--- START ---

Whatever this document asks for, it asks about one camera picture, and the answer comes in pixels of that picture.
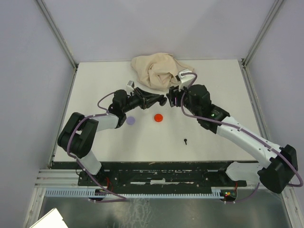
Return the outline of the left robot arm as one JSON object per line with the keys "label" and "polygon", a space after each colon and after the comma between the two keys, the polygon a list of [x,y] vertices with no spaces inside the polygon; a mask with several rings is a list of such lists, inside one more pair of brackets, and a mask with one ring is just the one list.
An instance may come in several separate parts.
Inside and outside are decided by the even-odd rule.
{"label": "left robot arm", "polygon": [[145,110],[155,103],[164,106],[167,102],[164,95],[146,92],[138,87],[130,94],[120,89],[111,95],[112,103],[105,109],[104,114],[85,116],[78,112],[72,113],[57,140],[58,146],[89,173],[88,178],[94,185],[101,185],[105,180],[105,173],[101,171],[102,164],[92,152],[95,134],[120,128],[127,119],[128,111],[137,107]]}

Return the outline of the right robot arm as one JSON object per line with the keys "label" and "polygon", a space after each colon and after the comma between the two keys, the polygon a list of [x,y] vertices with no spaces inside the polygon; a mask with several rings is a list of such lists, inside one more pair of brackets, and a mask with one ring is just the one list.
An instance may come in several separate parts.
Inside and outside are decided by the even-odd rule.
{"label": "right robot arm", "polygon": [[259,181],[268,190],[281,193],[294,176],[298,176],[297,154],[294,147],[284,147],[253,133],[242,126],[224,109],[214,105],[204,85],[192,85],[180,89],[170,87],[166,94],[172,107],[180,107],[190,113],[206,130],[239,146],[250,154],[257,164],[232,162],[218,173],[218,181],[228,186],[234,181]]}

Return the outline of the black charging case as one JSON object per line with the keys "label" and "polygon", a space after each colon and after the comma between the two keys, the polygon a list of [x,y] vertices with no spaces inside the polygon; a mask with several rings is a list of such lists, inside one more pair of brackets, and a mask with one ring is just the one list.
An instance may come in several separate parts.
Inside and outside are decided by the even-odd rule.
{"label": "black charging case", "polygon": [[162,96],[159,100],[159,105],[164,106],[167,103],[167,98],[165,96]]}

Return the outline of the purple charging case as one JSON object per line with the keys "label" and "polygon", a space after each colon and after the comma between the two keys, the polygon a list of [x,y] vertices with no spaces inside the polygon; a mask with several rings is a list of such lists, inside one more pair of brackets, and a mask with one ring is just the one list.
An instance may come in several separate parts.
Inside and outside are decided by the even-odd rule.
{"label": "purple charging case", "polygon": [[133,125],[135,123],[135,118],[133,116],[129,116],[126,118],[126,123],[128,125]]}

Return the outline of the red charging case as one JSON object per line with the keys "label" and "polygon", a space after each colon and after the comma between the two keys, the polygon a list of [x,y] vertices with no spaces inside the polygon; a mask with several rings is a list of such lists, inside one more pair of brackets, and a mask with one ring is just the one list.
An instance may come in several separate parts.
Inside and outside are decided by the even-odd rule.
{"label": "red charging case", "polygon": [[154,120],[159,123],[163,120],[163,116],[161,114],[155,114]]}

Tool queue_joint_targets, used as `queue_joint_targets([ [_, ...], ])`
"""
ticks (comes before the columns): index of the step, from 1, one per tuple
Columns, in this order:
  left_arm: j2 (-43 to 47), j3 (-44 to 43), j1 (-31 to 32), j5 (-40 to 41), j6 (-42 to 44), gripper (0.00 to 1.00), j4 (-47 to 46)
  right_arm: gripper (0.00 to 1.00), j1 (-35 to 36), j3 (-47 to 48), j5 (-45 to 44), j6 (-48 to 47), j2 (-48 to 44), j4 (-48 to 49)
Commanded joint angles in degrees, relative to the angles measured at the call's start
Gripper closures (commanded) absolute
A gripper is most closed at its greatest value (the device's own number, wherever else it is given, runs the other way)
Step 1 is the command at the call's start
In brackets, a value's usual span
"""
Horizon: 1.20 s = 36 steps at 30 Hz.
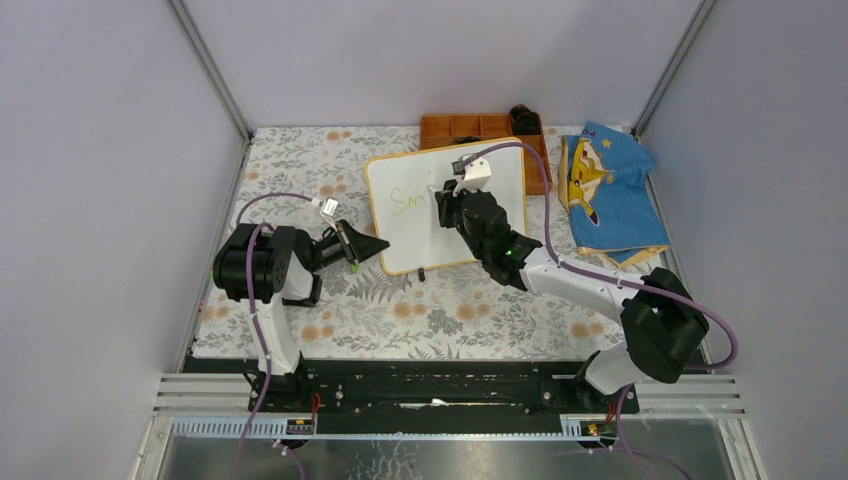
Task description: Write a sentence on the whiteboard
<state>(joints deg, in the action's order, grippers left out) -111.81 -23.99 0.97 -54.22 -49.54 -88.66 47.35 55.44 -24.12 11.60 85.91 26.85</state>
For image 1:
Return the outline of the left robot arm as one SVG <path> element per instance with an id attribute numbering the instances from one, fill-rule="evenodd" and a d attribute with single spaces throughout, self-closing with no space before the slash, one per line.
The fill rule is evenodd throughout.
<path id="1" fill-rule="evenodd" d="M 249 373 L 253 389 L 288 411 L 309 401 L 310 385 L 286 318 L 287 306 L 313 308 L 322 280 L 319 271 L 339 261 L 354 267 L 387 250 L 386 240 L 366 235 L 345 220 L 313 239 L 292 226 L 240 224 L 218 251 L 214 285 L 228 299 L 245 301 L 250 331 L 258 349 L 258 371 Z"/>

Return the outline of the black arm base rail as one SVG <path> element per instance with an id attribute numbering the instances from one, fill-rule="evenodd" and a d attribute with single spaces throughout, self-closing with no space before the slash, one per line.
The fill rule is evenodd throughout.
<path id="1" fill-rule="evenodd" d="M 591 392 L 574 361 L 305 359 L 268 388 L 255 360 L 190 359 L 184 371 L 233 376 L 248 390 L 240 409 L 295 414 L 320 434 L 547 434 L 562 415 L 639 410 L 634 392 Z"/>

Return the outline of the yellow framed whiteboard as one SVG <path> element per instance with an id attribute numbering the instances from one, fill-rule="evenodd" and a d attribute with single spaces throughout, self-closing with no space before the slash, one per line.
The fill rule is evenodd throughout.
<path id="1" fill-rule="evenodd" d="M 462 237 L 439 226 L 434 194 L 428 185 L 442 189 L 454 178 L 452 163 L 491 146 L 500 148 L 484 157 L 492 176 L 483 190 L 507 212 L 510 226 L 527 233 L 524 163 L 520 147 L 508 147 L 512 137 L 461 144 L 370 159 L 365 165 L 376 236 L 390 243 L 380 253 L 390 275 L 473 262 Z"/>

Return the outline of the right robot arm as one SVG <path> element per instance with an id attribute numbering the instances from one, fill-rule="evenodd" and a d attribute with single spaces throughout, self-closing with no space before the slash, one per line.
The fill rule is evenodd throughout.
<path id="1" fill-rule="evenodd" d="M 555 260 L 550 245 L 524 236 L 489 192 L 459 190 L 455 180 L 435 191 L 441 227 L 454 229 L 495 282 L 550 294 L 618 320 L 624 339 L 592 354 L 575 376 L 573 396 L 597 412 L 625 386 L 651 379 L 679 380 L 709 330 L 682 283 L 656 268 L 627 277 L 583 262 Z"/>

--- END ---

• PROBLEM
Search the entries for the word "comes", then list each line that holds it.

• SOLVED EXERCISE
Whatever this document asks for, it asks about one camera picture, and the answer comes in pixels of that picture.
ticks (comes before the columns): index of the step, from 1, one per tuple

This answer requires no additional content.